══ SOURCE DATA ══
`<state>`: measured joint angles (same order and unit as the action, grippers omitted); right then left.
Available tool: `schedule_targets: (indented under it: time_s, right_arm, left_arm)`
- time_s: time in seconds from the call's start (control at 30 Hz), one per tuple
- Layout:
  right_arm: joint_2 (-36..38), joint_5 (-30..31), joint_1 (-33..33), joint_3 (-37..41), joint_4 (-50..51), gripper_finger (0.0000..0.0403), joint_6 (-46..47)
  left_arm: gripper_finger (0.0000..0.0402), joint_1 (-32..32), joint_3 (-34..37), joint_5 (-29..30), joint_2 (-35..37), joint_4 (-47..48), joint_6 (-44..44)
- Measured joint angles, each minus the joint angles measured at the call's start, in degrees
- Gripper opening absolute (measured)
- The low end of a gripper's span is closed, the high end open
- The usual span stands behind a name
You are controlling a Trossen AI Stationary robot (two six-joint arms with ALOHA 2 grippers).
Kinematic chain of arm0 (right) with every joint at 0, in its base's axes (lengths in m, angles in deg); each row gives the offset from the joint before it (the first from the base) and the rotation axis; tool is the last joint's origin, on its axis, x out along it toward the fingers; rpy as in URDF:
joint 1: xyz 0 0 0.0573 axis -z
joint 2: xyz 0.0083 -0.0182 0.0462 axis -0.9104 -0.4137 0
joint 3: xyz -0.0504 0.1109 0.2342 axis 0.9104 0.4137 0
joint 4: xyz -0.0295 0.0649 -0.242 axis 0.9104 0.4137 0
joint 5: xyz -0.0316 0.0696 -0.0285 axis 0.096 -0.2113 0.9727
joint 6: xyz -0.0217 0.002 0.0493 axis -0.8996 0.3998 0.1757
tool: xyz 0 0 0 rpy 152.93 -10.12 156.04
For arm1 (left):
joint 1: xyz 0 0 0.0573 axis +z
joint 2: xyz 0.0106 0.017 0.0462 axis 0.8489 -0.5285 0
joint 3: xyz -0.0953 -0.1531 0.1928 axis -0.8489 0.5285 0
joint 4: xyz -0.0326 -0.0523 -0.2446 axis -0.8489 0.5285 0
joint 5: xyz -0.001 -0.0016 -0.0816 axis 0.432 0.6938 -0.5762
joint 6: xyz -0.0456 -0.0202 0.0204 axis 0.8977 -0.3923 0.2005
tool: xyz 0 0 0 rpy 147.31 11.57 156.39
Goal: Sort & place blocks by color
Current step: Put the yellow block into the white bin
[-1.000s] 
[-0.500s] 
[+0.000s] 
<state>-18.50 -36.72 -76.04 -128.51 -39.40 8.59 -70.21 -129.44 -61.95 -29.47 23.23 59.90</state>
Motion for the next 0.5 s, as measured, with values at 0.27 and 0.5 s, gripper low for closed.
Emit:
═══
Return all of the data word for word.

`<state>`: measured joint angles (same order and unit as the action, grippers omitted); right then left.
Available tool: `schedule_targets: (indented under it: time_s, right_arm, left_arm)`
- time_s: time in seconds from the call's start (control at 30 Hz), one per tuple
- Layout:
  right_arm: joint_2 (-36..38), joint_5 (-30..31), joint_1 (-33..33), joint_3 (-37..41), joint_4 (-50..51), gripper_finger (0.0000..0.0403), joint_6 (-46..47)
  left_arm: gripper_finger (0.0000..0.0402), joint_1 (-32..32), joint_3 (-34..37), joint_5 (-29..30), joint_2 (-35..37), joint_4 (-47..48), joint_6 (-44..44)
- Measured joint angles, each minus the joint angles measured at the call's start, in degrees
- Gripper opening absolute (measured)
- The low end of a gripper's span is closed, the high end open
- The usual span stands behind a name
You are controlling a Trossen AI Stationary robot (two six-joint arms with ALOHA 2 grippers).
Kinematic chain of arm0 (right) with every joint at 0, in its base's axes (lengths in m, angles in deg); each row gives the offset from the joint before it (the first from the base) and the rotation axis; tool is the last joint's origin, on its axis, x out along it toward the fingers; rpy as in URDF:
joint 1: xyz 0 0 0.0573 axis -z
joint 2: xyz 0.0083 -0.0182 0.0462 axis -0.9104 -0.4137 0
joint 3: xyz -0.0504 0.1109 0.2342 axis 0.9104 0.4137 0
joint 4: xyz -0.0295 0.0649 -0.242 axis 0.9104 0.4137 0
joint 5: xyz -0.0316 0.0696 -0.0285 axis 0.096 -0.2113 0.9727
joint 6: xyz -0.0217 0.002 0.0493 axis -0.8996 0.3998 0.1757
tool: xyz 0 0 0 rpy 152.93 -10.12 156.04
For arm1 (left):
joint 1: xyz 0 0 0.0573 axis +z
joint 2: xyz 0.0106 0.017 0.0462 axis 0.8489 -0.5285 0
joint 3: xyz -0.0953 -0.1531 0.1928 axis -0.8489 0.5285 0
joint 4: xyz -0.0326 -0.0523 -0.2446 axis -0.8489 0.5285 0
joint 5: xyz -0.001 -0.0016 -0.0816 axis 0.432 0.6938 -0.5762
joint 6: xyz -0.0456 -0.0202 0.0204 axis 0.8977 -0.3923 0.2005
tool: xyz 0 0 0 rpy 147.31 11.57 156.39
Goal: Sort & place blocks by color
Current step: Put the yellow block into the white bin
[-1.000s] 
[-0.500s] 
[+0.000s] 
<state>-18.50 -36.72 -76.04 -128.51 -39.40 8.59 -70.21 -129.44 -61.95 -29.47 23.23 59.90</state>
Motion for the next 0.5 s, as measured, with values at 0.27 and 0.5 s, gripper low for closed.
Emit:

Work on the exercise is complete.